It's popular in some circles to link concerns about climate change with nefarious schemes to destroy capitalism and enslave free people in the cold and dark.
But even the most conspiratorial of skeptic has to respect a warning from Robert Fri.
Fri is a former director of the Electric Power Research Institute, the R&D arm of the electricity-generating industry, and American Electric Power Co., one of the nation's biggest consumers of coal and producers of carbon dioxide.
Fri was also one of the first leaders of the Environmental Protection Agency under President Richard Nixon and has been a director of the National Museum of Natural History.
He has no conceivable motive for undermining capitalism or hurting coal or any other fuel or industry.
What he said this week about taking action in response to climate change was this: "We really need to get started right away. It's not opinion; it's what the science tells us."

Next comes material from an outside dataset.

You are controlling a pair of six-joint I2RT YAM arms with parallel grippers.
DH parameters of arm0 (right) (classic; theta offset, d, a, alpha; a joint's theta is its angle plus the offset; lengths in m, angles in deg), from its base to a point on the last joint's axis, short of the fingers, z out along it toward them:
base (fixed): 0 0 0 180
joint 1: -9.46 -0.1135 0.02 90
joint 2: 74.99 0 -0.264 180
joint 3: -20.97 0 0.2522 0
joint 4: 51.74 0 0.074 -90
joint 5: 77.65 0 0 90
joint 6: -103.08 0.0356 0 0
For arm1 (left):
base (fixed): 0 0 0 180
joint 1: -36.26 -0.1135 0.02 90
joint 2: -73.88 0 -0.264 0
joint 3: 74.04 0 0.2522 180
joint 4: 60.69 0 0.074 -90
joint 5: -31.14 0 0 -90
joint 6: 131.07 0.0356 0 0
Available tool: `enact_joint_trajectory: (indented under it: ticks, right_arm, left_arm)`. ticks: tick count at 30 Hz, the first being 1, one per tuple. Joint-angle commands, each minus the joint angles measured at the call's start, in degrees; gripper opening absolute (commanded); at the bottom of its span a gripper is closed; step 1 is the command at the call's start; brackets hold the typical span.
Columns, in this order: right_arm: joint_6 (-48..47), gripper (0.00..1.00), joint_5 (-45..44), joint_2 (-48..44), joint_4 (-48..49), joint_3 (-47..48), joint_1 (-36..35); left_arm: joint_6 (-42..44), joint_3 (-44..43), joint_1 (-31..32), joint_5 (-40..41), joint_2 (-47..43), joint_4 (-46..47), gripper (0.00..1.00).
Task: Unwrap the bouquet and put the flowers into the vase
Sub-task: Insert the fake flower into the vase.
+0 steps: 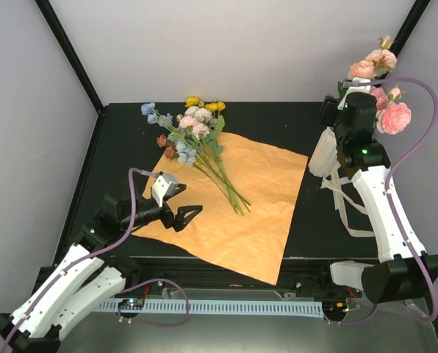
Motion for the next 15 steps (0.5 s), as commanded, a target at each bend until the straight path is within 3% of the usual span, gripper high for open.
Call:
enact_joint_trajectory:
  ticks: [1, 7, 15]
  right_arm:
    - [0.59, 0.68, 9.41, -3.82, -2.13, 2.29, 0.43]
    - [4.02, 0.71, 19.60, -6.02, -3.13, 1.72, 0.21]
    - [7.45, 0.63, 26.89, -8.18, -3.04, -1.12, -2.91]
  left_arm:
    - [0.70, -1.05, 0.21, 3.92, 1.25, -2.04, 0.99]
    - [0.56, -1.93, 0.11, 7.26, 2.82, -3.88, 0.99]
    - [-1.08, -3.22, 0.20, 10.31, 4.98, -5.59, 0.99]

Fri, chairman of one of three National Academy of Sciences committees that studied climate change, also said: "The country needs both a prompt and a sustained commitment to reducing greenhouse gas emissions."
Made up of the nation's top scientists, the National Academy is charged with advising the government on scientific matters.

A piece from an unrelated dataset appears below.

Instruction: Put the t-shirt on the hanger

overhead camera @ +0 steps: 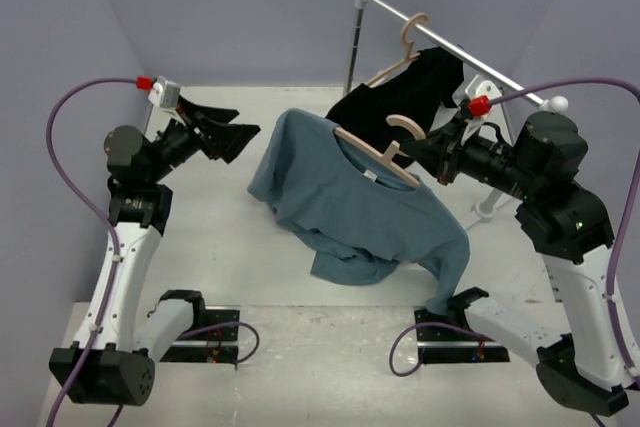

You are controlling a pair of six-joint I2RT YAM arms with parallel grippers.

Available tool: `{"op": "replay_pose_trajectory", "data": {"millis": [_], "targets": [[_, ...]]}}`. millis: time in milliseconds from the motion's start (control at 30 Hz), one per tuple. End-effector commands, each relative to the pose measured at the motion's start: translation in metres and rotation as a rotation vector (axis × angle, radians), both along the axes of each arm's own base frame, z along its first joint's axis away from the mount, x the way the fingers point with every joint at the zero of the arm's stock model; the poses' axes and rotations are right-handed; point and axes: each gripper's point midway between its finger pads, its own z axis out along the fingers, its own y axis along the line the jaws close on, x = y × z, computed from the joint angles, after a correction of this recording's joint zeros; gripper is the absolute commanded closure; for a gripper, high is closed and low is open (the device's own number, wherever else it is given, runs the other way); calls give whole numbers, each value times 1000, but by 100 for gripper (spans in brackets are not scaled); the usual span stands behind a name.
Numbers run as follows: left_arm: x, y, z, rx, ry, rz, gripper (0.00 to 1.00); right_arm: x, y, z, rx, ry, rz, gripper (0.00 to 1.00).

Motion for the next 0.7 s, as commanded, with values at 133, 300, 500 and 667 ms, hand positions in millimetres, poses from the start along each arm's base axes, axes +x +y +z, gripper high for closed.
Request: {"op": "replay_pose_trajectory", "data": {"millis": [133, 300, 500, 667], "targets": [[-97, -108, 112, 109, -410, -531, 11, -13, 18, 32, 45, -12, 138, 100], [-109, -184, 80, 106, -330, -838, 17, -28, 29, 43, 74, -45, 257, 100], [-126, -214, 85, 74, -357, -975, 22, -33, 38, 37, 67, -10, 332, 100], [-126, -227, 76, 64, -321, -1030, 45, -32, 42, 31, 70, 2, 361, 100]]}}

In a series of reports released this week (available at www.national academies.org), the academy says that multiple lines of evidence make a compelling case that climate change is occurring. The scientists say climate change is caused, in large part, by human activities and poses significant risks to humans and natural systems, some of which are already occurring.

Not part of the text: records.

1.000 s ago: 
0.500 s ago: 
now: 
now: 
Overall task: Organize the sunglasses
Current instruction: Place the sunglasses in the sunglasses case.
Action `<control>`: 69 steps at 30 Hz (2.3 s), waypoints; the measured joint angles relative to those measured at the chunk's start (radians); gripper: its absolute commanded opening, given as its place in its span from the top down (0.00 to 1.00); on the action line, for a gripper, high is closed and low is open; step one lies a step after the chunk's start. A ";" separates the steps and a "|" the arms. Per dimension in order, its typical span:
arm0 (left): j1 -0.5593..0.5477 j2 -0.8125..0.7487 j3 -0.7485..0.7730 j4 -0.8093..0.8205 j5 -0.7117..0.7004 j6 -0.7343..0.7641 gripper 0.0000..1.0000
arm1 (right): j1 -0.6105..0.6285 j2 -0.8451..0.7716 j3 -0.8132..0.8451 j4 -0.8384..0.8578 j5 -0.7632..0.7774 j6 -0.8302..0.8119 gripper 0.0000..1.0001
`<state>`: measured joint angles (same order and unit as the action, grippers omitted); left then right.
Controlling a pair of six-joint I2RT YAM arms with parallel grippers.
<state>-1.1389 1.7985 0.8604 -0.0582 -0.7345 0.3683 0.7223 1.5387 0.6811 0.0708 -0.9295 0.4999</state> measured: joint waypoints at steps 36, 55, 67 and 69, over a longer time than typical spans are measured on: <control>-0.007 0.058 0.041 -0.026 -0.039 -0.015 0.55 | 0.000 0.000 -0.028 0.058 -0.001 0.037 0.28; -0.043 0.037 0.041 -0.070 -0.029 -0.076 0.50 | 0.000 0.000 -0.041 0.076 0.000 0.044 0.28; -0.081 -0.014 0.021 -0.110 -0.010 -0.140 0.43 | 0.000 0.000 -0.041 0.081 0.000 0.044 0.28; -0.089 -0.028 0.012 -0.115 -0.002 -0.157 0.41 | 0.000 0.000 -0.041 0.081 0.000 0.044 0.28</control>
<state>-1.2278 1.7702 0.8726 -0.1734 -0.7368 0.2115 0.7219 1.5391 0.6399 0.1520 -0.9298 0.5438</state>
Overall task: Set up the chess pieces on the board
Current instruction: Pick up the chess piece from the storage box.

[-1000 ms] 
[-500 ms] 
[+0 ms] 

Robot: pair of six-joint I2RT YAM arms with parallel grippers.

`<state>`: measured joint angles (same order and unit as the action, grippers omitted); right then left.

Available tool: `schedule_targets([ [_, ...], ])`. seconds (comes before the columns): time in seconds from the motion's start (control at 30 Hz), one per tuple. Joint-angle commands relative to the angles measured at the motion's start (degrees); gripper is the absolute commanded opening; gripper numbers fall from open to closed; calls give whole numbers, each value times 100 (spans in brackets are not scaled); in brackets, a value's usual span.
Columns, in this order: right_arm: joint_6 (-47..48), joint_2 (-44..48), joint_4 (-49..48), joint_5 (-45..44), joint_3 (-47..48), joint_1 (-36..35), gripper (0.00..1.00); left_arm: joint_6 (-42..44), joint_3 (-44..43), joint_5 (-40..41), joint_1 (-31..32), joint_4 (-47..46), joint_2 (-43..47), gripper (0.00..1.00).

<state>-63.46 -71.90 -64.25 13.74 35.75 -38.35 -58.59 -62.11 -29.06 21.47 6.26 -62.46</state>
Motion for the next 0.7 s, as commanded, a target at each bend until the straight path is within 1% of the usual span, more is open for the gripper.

Their warning coincides with new reports from both the National Oceanic and Atmospheric Administration and NASA that 2009 was the warmest year worldwide in human history. The most effective way to reduce greenhouse gas emissions, the National Academy says, is to increase the cost of burning coal and oil.
The House last year approved an energy bill that would do just that through a market-based cap-and-trade system, the sort of system that has already been used to reduce other power plant emissions. The House bill also provides incentives for developing cleaner energy — including from coal — and protecting consumers from the effects of rising energy bills.
A similar bill was recently introduced in the Senate.
A Rasmussen poll last month found that 41 percent of Kentuckians opposed a major energy bill aimed at reducing global warming; 34 percent favored it and 25 percent were unsure.
The science on climate change is still changing, and scientists must keep expanding their understanding of its causes and effects.
But climate change is a real threat to our future well-being — and the longer we wait to act decisively, the bigger the threat becomes.